--- HOW TO COMPLETE THIS TASK ---
Read through the listing below and return only the lines containing "document".

--- RECORDED INFORMATION ---
_ _ _

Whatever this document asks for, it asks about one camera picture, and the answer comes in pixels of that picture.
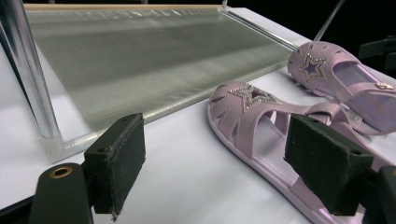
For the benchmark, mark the dark equipment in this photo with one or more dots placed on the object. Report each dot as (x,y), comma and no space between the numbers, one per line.
(378,51)

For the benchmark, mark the purple star sandal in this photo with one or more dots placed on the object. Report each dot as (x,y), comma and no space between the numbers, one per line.
(246,124)
(336,59)

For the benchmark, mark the clear acrylic shoe rack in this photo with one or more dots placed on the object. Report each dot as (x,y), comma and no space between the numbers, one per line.
(149,62)

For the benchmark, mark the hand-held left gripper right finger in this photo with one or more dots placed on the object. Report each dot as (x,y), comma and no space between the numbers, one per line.
(320,161)

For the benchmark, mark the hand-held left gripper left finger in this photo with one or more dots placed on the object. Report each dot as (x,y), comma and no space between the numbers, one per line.
(120,161)

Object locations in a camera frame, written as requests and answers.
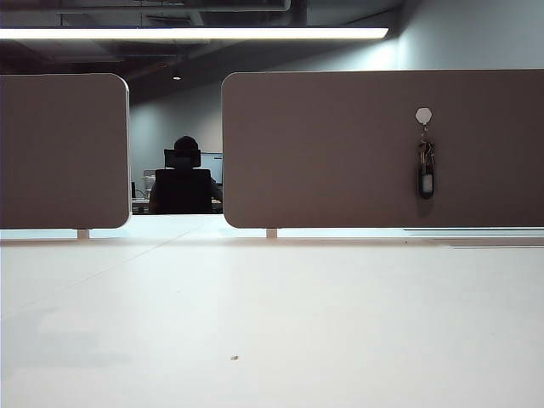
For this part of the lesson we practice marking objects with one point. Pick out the narrow brown desk partition panel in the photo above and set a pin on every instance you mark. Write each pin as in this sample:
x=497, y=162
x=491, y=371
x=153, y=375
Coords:
x=64, y=149

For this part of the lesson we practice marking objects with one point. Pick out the white adhesive wall hook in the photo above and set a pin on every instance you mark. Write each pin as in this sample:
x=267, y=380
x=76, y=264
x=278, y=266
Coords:
x=423, y=115

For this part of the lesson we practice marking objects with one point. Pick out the background computer monitor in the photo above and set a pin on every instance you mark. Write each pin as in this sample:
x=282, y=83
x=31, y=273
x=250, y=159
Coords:
x=212, y=166

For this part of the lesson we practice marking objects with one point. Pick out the key bunch with black fob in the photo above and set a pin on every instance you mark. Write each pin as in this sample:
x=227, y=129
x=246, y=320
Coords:
x=426, y=183

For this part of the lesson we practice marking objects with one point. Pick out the long ceiling light strip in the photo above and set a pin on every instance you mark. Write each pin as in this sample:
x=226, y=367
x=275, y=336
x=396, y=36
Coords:
x=191, y=33

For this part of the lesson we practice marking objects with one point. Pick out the wide brown desk partition panel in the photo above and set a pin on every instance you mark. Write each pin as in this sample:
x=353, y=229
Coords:
x=319, y=149

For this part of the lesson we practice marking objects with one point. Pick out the background desk with clutter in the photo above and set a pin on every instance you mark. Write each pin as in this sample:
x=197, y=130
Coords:
x=140, y=207

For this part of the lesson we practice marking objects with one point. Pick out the white partition support foot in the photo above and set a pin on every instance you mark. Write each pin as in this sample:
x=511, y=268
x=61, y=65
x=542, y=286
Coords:
x=83, y=234
x=271, y=233

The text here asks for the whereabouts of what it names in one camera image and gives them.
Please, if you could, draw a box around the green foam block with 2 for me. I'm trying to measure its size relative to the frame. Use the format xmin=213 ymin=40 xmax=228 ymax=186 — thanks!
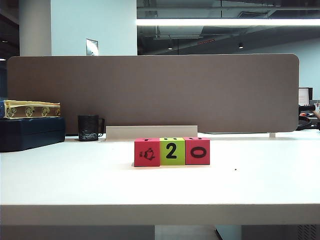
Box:
xmin=159 ymin=136 xmax=186 ymax=166

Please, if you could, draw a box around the red foam block with penguin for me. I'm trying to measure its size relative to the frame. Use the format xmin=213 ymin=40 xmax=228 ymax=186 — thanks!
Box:
xmin=133 ymin=137 xmax=161 ymax=168

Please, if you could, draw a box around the red foam block with 0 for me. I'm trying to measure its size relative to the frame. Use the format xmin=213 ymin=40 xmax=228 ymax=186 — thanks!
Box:
xmin=183 ymin=136 xmax=211 ymax=166

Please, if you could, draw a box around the brown desk partition panel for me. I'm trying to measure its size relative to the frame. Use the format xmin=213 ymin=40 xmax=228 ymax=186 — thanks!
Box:
xmin=6 ymin=53 xmax=300 ymax=133

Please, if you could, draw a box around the black mug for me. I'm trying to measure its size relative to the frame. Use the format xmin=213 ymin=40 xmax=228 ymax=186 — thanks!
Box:
xmin=77 ymin=114 xmax=105 ymax=142

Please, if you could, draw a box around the dark blue case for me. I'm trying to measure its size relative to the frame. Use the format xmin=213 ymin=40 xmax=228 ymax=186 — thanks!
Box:
xmin=0 ymin=116 xmax=66 ymax=153

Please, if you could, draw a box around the yellow patterned box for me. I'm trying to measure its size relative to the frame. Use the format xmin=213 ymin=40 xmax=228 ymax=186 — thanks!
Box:
xmin=0 ymin=99 xmax=61 ymax=120

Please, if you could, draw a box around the white desk leg panel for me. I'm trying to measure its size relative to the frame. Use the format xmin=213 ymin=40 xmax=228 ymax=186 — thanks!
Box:
xmin=215 ymin=224 xmax=242 ymax=240

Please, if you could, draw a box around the background computer monitor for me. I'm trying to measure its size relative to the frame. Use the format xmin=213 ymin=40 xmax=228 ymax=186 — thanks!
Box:
xmin=298 ymin=87 xmax=313 ymax=107

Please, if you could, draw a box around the grey perforated panel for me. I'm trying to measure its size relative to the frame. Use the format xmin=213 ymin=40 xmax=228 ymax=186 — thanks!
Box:
xmin=241 ymin=224 xmax=320 ymax=240

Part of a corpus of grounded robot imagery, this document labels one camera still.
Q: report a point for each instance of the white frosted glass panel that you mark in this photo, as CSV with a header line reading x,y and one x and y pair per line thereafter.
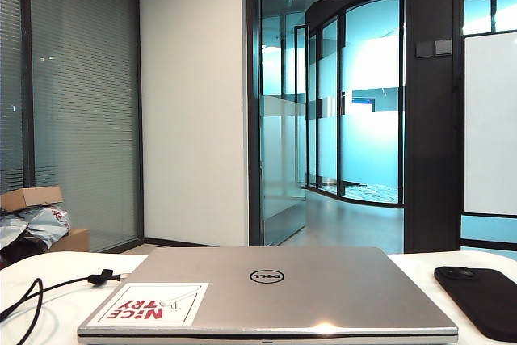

_ _ _

--- REPLY ---
Whatever this document asks for, it asks about one camera picture, and the answer comes in pixels of that picture.
Part of a corpus of grounded robot imagery, this document labels one camera still.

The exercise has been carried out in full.